World `Not Ending,' GMP CEO Says After First Annual Lossby
Quarterly loss widened to C$15.6 million amid commodity rout
GMP revenues dropped 30% as investment banking fees plunged
GMP Capital Inc. Chief Executive Officer Harris Fricker said he’s more optimistic for the industry in 2016 after enduring “the most challenging year" in the firm’s history and posting its first annual loss as a public company amid the commodity rout.
"The world is not ending and I actually feel relatively upbeat about what I’m seeing," Fricker said Friday on a call. “The few players who remain relevant in the broker-dealer space are going to have a pretty interesting landscape on the other side of this thing.”
GMP’s fourth-quarter net loss widened to C$15.6 million, or 26 cents a share, from a loss of C$6.9 million, or 12 cents, in the year earlier period, after taking restructuring charges tied to streamlining its capital markets business, GMP said in a statement. GMP had an annual net loss of C$30.1 million, or 52 cents, for 2015, compared with profit of C$14.3 million, or 12 cents, the year earlier.
Restructuring costs were C$18.5 million, higher than the C$15 million disclosed Jan. 13 when the firm said it was suspending its dividend, cutting jobs and exiting the U.K. and Australia while paring back its U.S. energy businesses.

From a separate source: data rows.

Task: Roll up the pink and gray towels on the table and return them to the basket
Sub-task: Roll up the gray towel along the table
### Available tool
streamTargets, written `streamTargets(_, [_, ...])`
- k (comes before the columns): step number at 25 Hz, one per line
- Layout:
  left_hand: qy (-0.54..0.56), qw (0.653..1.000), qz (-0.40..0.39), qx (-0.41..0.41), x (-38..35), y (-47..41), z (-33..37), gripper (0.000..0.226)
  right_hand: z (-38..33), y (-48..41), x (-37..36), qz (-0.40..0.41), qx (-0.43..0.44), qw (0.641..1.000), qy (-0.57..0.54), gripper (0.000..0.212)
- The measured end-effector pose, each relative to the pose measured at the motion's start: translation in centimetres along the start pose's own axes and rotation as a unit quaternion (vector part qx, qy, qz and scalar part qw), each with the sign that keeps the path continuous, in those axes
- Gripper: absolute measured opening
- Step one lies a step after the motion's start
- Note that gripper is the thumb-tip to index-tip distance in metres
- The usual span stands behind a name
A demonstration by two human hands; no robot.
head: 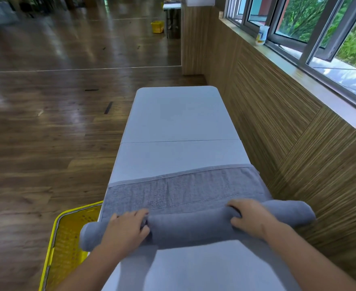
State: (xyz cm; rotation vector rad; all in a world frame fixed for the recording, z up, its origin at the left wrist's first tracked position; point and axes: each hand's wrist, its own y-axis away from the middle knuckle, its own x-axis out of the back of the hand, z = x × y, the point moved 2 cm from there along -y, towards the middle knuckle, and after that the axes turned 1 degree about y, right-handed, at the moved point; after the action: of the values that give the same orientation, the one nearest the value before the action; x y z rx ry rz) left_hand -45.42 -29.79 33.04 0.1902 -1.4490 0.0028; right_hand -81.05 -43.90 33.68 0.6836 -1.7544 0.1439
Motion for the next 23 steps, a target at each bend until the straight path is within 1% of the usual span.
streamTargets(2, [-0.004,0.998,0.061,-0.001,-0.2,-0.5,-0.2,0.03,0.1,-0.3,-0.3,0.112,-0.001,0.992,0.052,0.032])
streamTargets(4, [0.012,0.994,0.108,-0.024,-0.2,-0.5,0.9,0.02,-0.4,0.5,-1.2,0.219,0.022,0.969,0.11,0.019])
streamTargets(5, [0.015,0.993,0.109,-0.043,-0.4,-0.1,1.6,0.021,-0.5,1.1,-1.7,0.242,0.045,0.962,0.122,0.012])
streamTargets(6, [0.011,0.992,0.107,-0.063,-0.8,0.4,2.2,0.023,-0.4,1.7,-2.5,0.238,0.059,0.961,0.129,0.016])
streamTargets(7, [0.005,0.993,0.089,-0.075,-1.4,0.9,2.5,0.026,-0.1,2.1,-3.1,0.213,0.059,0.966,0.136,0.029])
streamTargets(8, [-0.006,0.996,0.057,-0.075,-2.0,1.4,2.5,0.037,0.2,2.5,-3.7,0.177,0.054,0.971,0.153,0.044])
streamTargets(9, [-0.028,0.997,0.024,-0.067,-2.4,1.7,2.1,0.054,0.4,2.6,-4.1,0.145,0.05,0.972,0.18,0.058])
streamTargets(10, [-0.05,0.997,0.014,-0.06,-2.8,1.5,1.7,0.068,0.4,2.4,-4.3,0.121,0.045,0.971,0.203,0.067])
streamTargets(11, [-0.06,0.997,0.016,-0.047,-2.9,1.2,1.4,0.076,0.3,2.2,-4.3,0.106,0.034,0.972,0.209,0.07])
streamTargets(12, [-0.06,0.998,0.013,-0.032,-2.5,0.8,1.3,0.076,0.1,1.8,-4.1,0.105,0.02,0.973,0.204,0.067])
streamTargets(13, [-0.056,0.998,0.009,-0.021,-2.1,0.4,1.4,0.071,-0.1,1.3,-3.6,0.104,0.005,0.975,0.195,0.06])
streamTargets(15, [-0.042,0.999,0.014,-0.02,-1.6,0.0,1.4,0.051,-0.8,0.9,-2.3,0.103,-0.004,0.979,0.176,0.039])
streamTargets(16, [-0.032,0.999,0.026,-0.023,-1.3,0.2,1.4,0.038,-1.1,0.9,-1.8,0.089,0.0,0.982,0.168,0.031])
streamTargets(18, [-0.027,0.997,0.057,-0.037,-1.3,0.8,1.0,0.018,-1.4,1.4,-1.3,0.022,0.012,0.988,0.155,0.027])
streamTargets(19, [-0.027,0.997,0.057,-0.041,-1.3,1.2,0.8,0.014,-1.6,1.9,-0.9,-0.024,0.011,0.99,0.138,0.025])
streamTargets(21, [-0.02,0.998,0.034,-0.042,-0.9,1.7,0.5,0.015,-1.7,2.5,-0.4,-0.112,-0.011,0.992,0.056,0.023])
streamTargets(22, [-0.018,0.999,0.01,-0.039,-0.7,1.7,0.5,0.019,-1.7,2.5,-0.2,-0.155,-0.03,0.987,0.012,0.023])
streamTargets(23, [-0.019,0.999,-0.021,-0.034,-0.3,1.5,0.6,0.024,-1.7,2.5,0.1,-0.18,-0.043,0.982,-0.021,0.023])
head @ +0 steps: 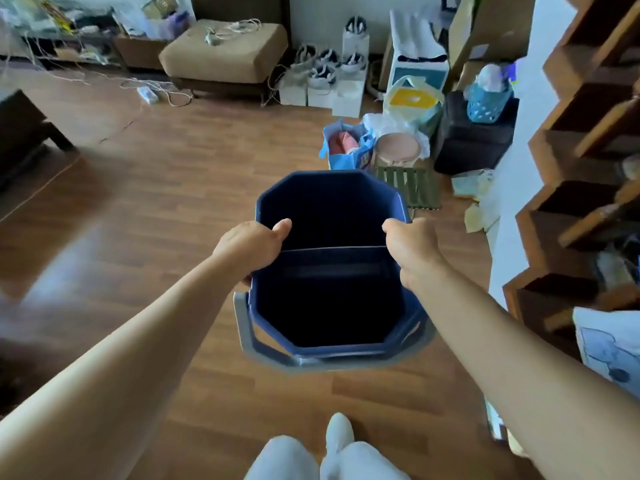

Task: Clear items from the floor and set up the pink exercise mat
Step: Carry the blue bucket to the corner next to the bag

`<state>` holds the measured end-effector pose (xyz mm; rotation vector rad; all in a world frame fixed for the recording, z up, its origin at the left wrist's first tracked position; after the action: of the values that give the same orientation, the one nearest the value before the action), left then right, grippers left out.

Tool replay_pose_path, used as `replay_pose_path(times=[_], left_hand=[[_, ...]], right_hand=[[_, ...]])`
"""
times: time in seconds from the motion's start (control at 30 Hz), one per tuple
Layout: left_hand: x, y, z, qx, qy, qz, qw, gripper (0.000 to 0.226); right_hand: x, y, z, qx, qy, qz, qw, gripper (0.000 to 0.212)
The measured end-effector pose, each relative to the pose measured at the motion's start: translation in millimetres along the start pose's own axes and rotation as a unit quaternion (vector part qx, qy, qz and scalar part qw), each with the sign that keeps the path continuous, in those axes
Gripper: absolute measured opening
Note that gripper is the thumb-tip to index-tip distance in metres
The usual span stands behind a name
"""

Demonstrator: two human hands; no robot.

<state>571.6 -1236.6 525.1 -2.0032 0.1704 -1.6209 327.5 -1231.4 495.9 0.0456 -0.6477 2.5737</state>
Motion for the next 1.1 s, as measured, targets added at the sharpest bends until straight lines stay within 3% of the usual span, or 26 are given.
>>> replay_pose_path(times=[0.27,0.37,0.6,0.77,0.9,1.03,1.1], left_hand=[[65.2,177.2,-79.1,-0.032,-0.025,0.013,0.999,0.07],[85.1,241.7,-112.4,-0.051,-0.023,0.028,0.998,0.067],[107.2,393.3,-185.7,-0.025,0.0,0.061,0.998,0.068],[95.8,493.4,-224.8,0.004,-0.009,0.059,0.998,0.065],[55.4,579.9,-247.9,0.041,-0.066,0.092,0.993,0.059],[20.1,641.4,-251.7,0.068,-0.139,0.143,0.978,0.059],[-1.4,674.1,-253.3,0.089,-0.16,0.168,0.969,0.059]], right_hand=[[-73.6,157.9,68.3,-0.025,0.012,-0.04,0.999,0.039],[-98.6,215.5,85.9,-0.044,0.017,-0.061,0.997,0.024],[-153.0,361.4,113.0,-0.068,0.002,-0.063,0.996,0.028],[-183.2,464.7,109.6,-0.1,-0.029,-0.036,0.994,0.043],[-207.2,547.4,85.8,-0.125,-0.058,-0.024,0.99,0.043],[-228.0,600.0,66.1,-0.144,-0.078,-0.022,0.986,0.027],[-242.1,630.5,48.7,-0.161,-0.081,-0.013,0.984,0.032]])
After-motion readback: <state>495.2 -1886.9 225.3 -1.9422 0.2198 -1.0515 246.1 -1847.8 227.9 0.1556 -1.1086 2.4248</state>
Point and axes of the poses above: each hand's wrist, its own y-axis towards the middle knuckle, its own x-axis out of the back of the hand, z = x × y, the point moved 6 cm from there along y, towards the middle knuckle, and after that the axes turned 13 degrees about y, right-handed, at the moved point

Shares of Canada’s second-largest non-bank brokerage rose 4.9 percent to C$4.50 at 4 p.m. trading in Toronto, the biggest increase in three weeks. The stock is down 14 percent over the past 12 months.
"This has clearly been one of the most difficult operating environments in our 20-year history, with a sharp contraction in business activity felt more acutely this past quarter," Fricker said. “Business activity was at a virtual standstill as clients hit the pause button amid uncertain and volatile market conditions, particularly in commodities."
Revenue fell by a third in the quarter to C$35.3 million. Losses in the capital markets business widened to C$31.9 million from C$3.55 million a year earlier, pulled down by a 60 percent drop in investment banking fees and the restructuring costs, GMP said. Wealth management had C$14.1 million of earnings, compared with a loss of C$959,000 a year earlier.
This marked GMP’s biggest loss since the first quarter of 2010, when the firm had a C$62.4 million loss due to impairment charges from a private equity business.
Fricker says GMP’s investment banking business is “extremely well positioned" for when conditions normalize in oil-and-gas and metals industries, while opportunities in non-commodity sectors, notably technology and pharmaceuticals, are improving. Fricker sees more revenue growth from its New York operations, and potential in mergers and acquisitions.
"I continue to believe the M&A outlook is good if we get stability in the underlying commodity prices, especially oil-and-gas," he said. “We remain optimistic." The market has been underweight Canadian assets that’s going to get addressed during the next couple of quarters, he said.